** Opening Materials provided block **

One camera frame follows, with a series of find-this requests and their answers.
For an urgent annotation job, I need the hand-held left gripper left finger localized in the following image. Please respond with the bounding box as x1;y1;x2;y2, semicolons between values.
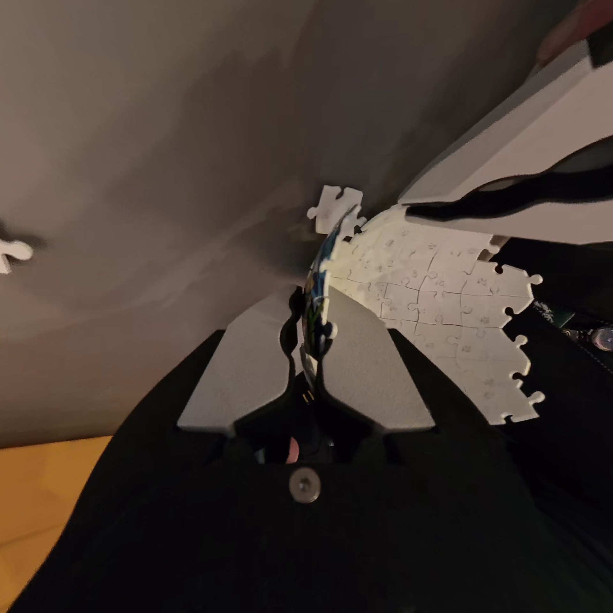
177;286;302;463

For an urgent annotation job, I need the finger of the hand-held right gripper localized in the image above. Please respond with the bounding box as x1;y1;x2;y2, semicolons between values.
398;41;613;207
405;168;613;246

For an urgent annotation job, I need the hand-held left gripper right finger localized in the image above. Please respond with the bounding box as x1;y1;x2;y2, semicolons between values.
316;290;436;464

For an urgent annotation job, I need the partly built puzzle ball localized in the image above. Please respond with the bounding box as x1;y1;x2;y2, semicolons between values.
299;203;546;426

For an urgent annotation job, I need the white puzzle piece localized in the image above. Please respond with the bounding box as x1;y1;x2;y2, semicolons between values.
0;237;34;275
306;186;365;235

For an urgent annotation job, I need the person's right hand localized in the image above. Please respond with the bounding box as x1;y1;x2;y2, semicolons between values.
536;0;613;64

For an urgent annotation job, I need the black badge reel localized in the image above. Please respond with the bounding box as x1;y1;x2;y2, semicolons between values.
560;323;613;355

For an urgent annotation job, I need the yellow box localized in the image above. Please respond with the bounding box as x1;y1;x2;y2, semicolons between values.
0;435;114;612

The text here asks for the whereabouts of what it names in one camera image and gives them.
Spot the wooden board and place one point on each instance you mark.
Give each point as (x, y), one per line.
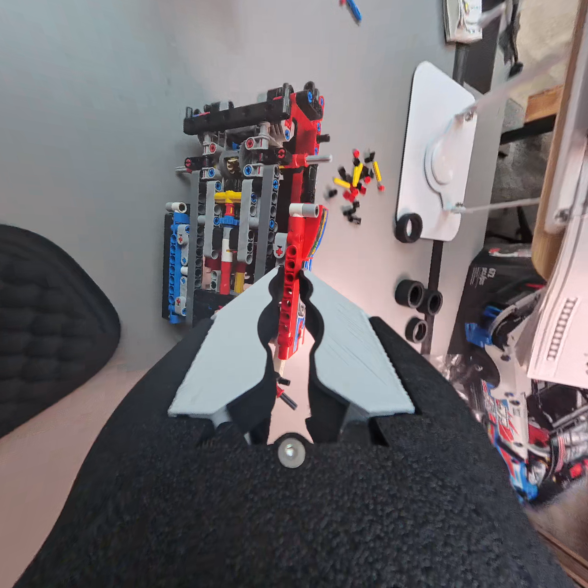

** Closing Materials provided block **

**Exercise instructions**
Would you set down the material exactly as it stands, without the pictures?

**Task output**
One camera frame follows, with a series of find-this requests and their answers.
For an urgent annotation job, I need the hand-held left gripper left finger localized in the following image. Please respond with the bounding box as x1;y1;x2;y2, semicolons between values.
177;286;302;463

For an urgent annotation job, I need the finger of the hand-held right gripper localized in the image above. Please respond with the bounding box as x1;y1;x2;y2, semicolons between values.
398;41;613;207
405;168;613;246

For an urgent annotation job, I need the hand-held left gripper right finger localized in the image above. Please respond with the bounding box as x1;y1;x2;y2, semicolons between values.
316;290;436;464

For an urgent annotation job, I need the partly built puzzle ball localized in the image above. Please respond with the bounding box as x1;y1;x2;y2, semicolons between values.
299;203;546;426

For an urgent annotation job, I need the white puzzle piece localized in the image above. Please respond with the bounding box as x1;y1;x2;y2, semicolons between values.
0;237;34;275
306;186;365;235

For an urgent annotation job, I need the person's right hand localized in the image above. Please respond with the bounding box as x1;y1;x2;y2, semicolons between values.
536;0;613;64

For an urgent annotation job, I need the black badge reel localized in the image above. Please respond with the bounding box as x1;y1;x2;y2, semicolons between values.
560;323;613;355

For an urgent annotation job, I need the yellow box localized in the image above. Please respond with the bounding box as x1;y1;x2;y2, semicolons between values.
0;435;114;612

The text here asks for the whereabouts of what it names in one camera image and gives them.
Spot the wooden board and place one point on each instance you mark.
Give each point as (x, y), one per line.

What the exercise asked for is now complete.